Ducati works rider Miller, who rode a methodical race, looked to deliver heartbreak to Aprilia by briefly getting into third place on the last tour, only for Espargaró to respond and bring the RS-GP home by a tenth. Pol Espargaró couldn’t quite keep pace with the pair but settled for a fifth place in what was comfortably his best race as a Honda rider so far. Though Joan Mir ran with team-mate Rins early on, he had nowhere near the same pace and particularly struggled towards the end, falling into the clutches of the chasing pack and getting swallowed up by the two KTMs of Brad Binder and Tech3 outgoing Iker Lecuona, and LCR Honda’s Álex Márquez. He ended up ninth.
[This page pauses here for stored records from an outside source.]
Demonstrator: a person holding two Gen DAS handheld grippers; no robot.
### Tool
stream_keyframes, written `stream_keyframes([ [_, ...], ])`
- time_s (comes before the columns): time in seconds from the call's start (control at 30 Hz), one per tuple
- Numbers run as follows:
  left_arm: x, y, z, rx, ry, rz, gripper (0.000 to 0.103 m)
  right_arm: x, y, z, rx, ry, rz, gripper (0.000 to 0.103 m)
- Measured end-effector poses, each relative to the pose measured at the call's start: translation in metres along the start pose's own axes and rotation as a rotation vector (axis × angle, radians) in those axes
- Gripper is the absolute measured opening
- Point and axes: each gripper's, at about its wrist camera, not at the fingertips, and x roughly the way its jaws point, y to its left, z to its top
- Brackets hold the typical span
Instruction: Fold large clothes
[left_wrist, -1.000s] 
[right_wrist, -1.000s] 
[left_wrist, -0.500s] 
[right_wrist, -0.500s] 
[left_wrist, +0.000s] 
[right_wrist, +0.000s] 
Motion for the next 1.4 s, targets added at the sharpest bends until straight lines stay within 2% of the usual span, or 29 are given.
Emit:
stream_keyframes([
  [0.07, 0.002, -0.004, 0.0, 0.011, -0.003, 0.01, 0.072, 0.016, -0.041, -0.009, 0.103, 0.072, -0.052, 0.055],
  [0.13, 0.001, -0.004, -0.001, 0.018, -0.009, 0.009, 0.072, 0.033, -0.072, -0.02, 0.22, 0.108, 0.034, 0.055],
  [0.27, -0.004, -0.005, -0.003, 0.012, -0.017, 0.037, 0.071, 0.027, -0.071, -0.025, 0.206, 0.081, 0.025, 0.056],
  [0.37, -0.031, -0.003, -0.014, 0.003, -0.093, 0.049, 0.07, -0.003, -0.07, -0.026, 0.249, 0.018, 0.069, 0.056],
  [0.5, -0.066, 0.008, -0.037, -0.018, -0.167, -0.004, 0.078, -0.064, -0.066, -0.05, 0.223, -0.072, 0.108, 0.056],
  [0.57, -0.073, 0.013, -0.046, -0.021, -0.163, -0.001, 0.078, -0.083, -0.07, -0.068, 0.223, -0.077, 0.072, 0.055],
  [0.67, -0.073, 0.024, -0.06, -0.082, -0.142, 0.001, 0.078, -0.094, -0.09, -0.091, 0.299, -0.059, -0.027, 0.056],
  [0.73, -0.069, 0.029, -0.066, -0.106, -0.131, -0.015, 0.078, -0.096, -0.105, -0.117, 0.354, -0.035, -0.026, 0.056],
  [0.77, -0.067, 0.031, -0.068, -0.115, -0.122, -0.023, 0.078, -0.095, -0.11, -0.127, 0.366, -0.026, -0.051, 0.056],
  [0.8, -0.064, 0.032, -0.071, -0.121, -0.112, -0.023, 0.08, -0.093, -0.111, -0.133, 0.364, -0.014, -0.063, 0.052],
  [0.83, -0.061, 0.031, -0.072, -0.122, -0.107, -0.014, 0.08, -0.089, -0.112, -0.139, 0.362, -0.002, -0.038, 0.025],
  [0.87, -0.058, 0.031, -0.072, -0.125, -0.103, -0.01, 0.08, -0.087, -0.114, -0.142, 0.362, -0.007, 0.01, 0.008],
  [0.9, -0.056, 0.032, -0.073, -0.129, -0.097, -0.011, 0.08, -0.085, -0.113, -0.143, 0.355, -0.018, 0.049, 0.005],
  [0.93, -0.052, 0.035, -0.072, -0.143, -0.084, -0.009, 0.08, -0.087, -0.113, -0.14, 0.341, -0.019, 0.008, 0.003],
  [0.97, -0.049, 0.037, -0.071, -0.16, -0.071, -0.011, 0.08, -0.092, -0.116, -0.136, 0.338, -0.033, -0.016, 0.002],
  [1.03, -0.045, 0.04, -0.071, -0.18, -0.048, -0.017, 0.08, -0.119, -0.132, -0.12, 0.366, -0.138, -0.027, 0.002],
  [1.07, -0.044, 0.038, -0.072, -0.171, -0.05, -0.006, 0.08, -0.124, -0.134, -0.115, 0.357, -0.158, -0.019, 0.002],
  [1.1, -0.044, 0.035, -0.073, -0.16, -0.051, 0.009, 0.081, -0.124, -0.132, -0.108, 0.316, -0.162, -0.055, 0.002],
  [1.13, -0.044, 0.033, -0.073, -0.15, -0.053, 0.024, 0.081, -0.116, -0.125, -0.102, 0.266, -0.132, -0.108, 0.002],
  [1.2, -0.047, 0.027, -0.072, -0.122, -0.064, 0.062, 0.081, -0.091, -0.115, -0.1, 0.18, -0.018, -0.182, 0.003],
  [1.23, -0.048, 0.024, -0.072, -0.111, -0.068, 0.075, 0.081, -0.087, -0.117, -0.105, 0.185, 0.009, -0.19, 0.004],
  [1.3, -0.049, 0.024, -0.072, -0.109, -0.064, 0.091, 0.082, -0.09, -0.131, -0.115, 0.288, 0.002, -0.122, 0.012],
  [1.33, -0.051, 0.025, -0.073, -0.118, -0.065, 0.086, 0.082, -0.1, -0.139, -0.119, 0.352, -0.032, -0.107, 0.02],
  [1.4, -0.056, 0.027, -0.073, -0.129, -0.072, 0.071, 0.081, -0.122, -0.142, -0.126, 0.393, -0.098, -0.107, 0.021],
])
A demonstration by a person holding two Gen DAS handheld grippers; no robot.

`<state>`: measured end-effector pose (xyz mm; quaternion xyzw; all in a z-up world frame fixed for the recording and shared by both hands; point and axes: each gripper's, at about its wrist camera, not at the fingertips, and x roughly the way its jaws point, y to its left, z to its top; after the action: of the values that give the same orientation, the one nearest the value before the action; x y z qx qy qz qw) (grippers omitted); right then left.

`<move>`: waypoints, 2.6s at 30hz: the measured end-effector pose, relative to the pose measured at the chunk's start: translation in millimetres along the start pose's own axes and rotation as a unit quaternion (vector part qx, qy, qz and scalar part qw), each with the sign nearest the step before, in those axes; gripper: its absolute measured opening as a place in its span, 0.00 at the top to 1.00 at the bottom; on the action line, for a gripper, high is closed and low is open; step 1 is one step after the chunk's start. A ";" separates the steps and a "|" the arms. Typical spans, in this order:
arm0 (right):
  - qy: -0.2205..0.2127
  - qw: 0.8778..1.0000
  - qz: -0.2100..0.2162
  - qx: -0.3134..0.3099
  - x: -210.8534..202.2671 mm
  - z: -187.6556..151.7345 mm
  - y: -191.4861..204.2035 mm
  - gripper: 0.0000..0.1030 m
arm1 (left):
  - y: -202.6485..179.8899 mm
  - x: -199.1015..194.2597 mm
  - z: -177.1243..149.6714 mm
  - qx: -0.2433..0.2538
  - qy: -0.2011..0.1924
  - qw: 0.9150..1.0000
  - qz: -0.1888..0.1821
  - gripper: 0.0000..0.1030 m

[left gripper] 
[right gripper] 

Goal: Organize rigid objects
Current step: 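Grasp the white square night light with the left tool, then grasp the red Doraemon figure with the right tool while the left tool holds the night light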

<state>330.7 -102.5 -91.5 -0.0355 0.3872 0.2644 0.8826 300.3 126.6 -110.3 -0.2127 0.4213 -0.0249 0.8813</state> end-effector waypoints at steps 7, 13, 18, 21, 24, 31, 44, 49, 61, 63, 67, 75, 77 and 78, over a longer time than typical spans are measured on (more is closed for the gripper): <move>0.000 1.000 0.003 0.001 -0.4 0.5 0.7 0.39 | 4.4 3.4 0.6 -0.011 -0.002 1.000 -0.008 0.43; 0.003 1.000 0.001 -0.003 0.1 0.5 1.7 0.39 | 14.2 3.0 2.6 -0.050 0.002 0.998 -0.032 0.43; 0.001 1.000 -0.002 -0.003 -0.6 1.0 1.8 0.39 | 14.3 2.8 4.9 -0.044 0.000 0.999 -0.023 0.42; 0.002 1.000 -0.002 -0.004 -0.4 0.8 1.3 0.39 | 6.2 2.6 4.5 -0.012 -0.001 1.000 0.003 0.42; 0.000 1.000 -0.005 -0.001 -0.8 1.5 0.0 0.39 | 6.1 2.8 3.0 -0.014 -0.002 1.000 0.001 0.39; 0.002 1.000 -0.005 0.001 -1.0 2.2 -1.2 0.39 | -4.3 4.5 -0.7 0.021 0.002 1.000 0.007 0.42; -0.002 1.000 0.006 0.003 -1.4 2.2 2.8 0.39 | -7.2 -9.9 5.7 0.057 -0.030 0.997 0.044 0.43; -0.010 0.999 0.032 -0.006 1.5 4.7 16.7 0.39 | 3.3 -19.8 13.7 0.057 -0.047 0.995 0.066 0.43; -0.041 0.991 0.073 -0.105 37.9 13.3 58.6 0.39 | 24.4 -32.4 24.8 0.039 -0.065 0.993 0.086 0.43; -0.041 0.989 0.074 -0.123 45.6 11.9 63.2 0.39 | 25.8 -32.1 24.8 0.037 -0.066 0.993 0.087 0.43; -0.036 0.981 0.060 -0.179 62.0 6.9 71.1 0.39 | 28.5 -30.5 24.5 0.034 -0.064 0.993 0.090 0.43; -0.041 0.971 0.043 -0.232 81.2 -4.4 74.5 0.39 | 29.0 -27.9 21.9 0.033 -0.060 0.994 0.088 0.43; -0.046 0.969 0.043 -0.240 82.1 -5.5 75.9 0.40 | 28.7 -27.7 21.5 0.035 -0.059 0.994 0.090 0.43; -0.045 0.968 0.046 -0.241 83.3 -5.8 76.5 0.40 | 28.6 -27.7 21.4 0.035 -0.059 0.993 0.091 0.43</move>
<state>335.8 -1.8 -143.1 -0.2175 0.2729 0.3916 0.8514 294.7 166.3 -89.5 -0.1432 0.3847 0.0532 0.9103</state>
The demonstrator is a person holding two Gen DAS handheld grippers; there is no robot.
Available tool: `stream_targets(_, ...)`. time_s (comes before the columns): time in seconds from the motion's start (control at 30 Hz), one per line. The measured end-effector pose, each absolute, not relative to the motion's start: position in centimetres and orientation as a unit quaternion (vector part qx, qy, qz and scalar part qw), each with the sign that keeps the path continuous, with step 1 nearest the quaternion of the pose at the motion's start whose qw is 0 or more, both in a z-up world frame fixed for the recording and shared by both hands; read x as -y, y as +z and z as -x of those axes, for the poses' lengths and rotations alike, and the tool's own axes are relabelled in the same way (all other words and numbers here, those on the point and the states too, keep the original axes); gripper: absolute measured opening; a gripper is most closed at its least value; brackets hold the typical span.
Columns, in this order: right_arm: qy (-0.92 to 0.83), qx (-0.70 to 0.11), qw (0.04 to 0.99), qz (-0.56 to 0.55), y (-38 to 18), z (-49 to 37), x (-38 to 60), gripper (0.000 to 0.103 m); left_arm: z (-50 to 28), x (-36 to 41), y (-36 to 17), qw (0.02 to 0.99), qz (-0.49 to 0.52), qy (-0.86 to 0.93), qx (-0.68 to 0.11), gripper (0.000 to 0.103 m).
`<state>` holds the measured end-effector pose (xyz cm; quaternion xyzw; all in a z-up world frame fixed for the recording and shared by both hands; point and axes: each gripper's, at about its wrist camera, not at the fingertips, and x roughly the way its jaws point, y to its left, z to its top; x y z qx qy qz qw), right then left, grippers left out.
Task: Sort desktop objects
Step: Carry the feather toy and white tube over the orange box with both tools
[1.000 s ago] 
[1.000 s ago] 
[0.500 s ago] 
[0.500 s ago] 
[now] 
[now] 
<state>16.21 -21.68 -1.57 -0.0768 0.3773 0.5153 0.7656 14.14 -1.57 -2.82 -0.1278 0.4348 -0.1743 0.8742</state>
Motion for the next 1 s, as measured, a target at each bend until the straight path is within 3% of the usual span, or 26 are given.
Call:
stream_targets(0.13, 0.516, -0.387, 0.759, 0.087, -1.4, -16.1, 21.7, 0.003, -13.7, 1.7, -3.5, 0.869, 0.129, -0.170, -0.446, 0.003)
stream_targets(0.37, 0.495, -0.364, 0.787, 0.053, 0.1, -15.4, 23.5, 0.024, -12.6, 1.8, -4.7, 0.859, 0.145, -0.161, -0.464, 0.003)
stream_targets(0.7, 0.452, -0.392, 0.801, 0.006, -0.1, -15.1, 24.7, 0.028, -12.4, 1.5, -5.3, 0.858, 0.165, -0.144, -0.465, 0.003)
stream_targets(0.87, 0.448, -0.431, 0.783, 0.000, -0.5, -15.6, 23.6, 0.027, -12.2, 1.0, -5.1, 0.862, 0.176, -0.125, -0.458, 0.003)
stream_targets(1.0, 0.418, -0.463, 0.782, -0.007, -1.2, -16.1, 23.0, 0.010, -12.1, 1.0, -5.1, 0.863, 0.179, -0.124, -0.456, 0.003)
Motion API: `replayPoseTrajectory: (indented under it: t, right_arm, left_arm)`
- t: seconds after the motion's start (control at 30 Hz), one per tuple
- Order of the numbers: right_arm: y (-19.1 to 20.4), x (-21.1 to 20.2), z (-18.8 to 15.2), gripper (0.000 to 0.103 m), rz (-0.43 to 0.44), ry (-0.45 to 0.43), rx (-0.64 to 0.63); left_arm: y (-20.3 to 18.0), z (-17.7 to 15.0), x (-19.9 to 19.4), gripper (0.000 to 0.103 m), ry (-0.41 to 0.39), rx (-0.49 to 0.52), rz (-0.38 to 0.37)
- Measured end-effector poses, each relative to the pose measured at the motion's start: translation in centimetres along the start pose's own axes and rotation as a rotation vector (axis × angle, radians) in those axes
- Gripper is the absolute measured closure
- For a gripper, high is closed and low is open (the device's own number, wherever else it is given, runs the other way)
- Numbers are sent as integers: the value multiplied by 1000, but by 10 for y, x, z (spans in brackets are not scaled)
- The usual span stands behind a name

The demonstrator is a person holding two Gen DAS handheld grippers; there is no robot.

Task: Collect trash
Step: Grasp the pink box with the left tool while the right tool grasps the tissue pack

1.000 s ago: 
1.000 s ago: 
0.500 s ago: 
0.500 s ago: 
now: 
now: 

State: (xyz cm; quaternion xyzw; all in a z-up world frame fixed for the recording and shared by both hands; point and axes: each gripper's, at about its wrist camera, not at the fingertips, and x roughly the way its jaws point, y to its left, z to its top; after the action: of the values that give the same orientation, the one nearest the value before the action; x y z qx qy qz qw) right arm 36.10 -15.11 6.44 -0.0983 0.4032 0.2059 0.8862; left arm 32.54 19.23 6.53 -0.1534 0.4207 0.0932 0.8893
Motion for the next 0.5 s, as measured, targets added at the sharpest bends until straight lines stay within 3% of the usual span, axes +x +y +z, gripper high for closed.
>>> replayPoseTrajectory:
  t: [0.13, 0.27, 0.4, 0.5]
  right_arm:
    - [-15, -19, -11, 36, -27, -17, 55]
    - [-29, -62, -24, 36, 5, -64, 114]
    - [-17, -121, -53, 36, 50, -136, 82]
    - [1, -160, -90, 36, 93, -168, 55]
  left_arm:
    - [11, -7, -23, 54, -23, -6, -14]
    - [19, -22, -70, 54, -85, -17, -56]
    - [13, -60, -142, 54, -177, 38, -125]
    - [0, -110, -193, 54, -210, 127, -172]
Pramac Ducati’s Johann Zarco, who was level with Mir as Quartararo’s closest rival coming into the race, was a low-key 11th, losing out to Danilo Petrucci (Tech3 KTM). Bagnaia had a dreadful race after leading early on, never looking comfortable after an early error allowed the two Suzukis through. He eventually slumped to 14th. His mentor Valentino Rossi (Petronas Yamaha SRT) had a similar race, running sixth early on but ending up a disappointing 18th, ahead of only his newcomer team-mate Jake Dixon. Six-time MotoGP champion Marc Márquez suffered his sixth separate crash in eight races, having clashed with Jorge Martín thanks to an optimistic overtaking attempt through the Vale chicane. The pair were the only retirements in the race.